The current price of the stock is $191.98. Analyst ratings indicate a mixed but generally positive outlook, with target prices ranging from $190 to $250. The most recent rating from Mizuho sets a target slightly below the current price at $190, suggesting a neutral perspective on the stock’s growth potential. Conversely, Goldman has upgraded their rating from neutral to buy, with a target price of $225, indicating an expectation of positive performance. Melius initiated coverage with a hold rating but set a higher target price of $240, suggesting some cautious optimism.
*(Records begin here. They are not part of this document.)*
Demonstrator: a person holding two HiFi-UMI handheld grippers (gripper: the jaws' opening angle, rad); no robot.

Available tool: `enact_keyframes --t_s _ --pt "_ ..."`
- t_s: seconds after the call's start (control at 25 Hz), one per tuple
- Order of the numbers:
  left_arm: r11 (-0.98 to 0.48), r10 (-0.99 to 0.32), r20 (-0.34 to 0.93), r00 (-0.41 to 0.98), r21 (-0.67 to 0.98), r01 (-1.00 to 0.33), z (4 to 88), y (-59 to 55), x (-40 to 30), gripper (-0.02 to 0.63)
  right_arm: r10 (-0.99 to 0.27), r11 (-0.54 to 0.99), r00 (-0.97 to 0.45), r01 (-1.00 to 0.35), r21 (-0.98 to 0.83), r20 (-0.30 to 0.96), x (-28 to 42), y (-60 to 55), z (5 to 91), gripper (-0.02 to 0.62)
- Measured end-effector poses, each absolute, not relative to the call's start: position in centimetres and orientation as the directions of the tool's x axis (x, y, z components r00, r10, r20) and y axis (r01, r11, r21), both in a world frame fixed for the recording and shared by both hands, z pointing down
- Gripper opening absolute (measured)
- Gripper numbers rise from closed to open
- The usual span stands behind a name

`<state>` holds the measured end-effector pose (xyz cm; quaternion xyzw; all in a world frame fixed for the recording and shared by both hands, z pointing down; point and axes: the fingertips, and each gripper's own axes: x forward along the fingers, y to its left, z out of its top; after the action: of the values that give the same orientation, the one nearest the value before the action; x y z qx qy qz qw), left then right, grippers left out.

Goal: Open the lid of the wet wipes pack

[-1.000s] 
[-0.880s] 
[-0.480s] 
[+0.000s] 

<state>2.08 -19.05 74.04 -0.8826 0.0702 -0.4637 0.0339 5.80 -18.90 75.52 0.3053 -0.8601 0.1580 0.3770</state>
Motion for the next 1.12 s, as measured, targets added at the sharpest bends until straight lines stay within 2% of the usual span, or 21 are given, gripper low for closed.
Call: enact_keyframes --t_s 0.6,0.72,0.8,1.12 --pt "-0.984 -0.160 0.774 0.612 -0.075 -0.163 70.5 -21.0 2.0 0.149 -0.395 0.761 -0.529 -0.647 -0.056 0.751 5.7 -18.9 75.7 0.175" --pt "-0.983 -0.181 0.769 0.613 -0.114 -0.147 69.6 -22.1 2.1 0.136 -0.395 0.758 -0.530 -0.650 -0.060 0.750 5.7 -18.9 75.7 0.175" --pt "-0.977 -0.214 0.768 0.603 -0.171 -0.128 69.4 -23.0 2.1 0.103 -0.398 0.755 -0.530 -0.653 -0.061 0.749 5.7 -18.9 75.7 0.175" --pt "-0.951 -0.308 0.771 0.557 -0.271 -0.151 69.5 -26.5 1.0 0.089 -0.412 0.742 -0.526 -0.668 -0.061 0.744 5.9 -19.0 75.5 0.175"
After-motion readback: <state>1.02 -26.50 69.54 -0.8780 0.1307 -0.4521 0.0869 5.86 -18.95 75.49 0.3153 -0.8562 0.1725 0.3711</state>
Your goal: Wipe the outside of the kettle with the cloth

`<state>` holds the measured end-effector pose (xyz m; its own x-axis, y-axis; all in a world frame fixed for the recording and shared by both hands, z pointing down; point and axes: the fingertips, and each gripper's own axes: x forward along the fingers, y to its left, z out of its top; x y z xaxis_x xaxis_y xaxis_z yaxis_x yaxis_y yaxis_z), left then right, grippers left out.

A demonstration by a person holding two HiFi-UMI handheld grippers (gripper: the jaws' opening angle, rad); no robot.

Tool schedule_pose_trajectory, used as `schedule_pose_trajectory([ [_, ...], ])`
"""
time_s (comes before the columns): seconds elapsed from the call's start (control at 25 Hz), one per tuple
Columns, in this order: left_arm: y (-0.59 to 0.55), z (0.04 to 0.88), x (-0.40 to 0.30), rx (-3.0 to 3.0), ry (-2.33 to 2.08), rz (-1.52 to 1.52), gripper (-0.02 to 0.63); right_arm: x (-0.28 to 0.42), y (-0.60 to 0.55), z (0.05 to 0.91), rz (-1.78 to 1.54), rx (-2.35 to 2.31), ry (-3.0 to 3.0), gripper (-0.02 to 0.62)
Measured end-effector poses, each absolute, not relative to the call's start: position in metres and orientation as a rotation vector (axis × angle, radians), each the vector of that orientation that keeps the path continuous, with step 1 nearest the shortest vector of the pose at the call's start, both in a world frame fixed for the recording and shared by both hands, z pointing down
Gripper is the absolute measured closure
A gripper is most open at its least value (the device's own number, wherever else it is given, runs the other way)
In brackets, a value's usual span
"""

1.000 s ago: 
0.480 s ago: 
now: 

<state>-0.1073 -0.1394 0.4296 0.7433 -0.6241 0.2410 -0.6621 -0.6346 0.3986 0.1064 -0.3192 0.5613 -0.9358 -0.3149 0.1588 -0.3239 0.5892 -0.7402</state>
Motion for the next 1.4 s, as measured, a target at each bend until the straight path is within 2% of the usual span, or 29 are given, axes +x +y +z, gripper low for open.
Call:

Oppenheimer, showing the most bullish outlook, reiterated an outperform rating and increased their target from $230 to $250.
This variety in analyst expectations suggests that while there is optimism about the stock’s future performance, opinions on its potential vary significantly. The average target price of these ratings suggests an upside potential, aligning with more positive forecasts in the market.
Disclaimer: The information provided here is for educational and informational purposes only and should not be interpreted as financial advice, investment recommendations, or trading guidance. Markets involve risk, and past performance is not indicative of future results. You should always conduct your own research and consult with a qualified financial advisor before making any investment decisions. By acting, you accept full responsibility for your choices.